LOIS TALBOT FLAHERTY Obituary
LOIS TALBOT FLAHERTY Obituary
We are very sad to anounce the loss of our former past president Lois Flaherty. Lois was born in Nashville, Tennessee, on April 28, 1942. She graduated from Wellesley College in 1963, received her M.D. from Duke University in 1968, completed her adult psychiatry residency at Georgetown University and child psychiatry residency at Johns Hopkins Hospital. She joined the faculty of the University of Maryland School of Medicine, where she remained until 1993 and worked as Director of Training in Child and Adolescent Psychiatry and Director of the Division of Child and Adolescent Psychiatry. Then she became faculty at the University of Pennsylvania and at Harvard University. On the other hand, she directed the Child and Adolescent Services at the Walter P. Carter Community Mental Health Center from 1977 to 1992. Never fully retired, she volunteered as an instructor and research mentor for psychiatry fellows at the renowned Cambridge Hospital program until recently. Among her many contributions to the field in her country USA, the founding of the Center for School Mental Health at the University of Maryland in 1992 was exemplary of her legacy.

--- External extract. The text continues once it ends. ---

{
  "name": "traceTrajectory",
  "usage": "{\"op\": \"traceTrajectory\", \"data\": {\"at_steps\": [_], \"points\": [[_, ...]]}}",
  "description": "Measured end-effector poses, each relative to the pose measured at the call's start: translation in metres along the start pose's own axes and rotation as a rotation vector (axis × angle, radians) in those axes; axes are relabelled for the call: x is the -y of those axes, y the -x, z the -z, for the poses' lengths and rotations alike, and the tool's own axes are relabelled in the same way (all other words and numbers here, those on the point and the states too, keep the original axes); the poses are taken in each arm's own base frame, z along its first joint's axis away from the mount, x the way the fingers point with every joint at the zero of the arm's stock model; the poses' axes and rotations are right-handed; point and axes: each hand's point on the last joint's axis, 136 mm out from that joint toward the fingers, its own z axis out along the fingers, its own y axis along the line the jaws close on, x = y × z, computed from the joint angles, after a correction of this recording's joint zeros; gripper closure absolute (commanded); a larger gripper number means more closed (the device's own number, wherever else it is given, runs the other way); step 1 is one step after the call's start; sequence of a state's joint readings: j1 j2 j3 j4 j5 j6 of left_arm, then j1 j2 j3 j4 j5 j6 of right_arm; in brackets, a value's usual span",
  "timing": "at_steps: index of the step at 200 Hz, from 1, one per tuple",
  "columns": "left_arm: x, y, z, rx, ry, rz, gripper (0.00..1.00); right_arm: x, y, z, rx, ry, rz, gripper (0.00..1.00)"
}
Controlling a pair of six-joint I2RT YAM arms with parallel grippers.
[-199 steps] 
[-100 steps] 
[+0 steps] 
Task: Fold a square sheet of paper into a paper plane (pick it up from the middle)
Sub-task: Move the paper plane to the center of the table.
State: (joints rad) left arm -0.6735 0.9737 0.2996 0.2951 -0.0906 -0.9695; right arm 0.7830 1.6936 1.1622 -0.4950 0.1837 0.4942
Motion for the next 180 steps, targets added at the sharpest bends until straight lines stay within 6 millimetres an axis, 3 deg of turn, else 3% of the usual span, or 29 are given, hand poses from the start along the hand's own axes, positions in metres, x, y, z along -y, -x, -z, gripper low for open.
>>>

This initiative led her to recieve the Sidney Berman Award for the School-Based Study and Treatment of Learning Disorders and Mental Illness by the American Academy of Child and Adolescent Psychiatry in 2023, the same year in which she published her last scholarly work entitled: "The Kids are not OK: Challenges and Opportunities in School Mental Health". She bacame the president of the American Society for Adolescent Psychiatry (ASAP) in 1995 which also opened the way to become involved with ISAPP. She served as editor-in-chief of Adolescent Psychiatry, the official publication of the ASAP for a remarkable 22-year term (1999-2021). She was the president of ISAPP in 2015-2019 and thereafter continued on the ISAPP Executive Committee as the past president. Lois was a very compassionate, humble, reliable, and good friend as well as a hardworking and productive child and adolescent psychiatrist,. We will miss her very much.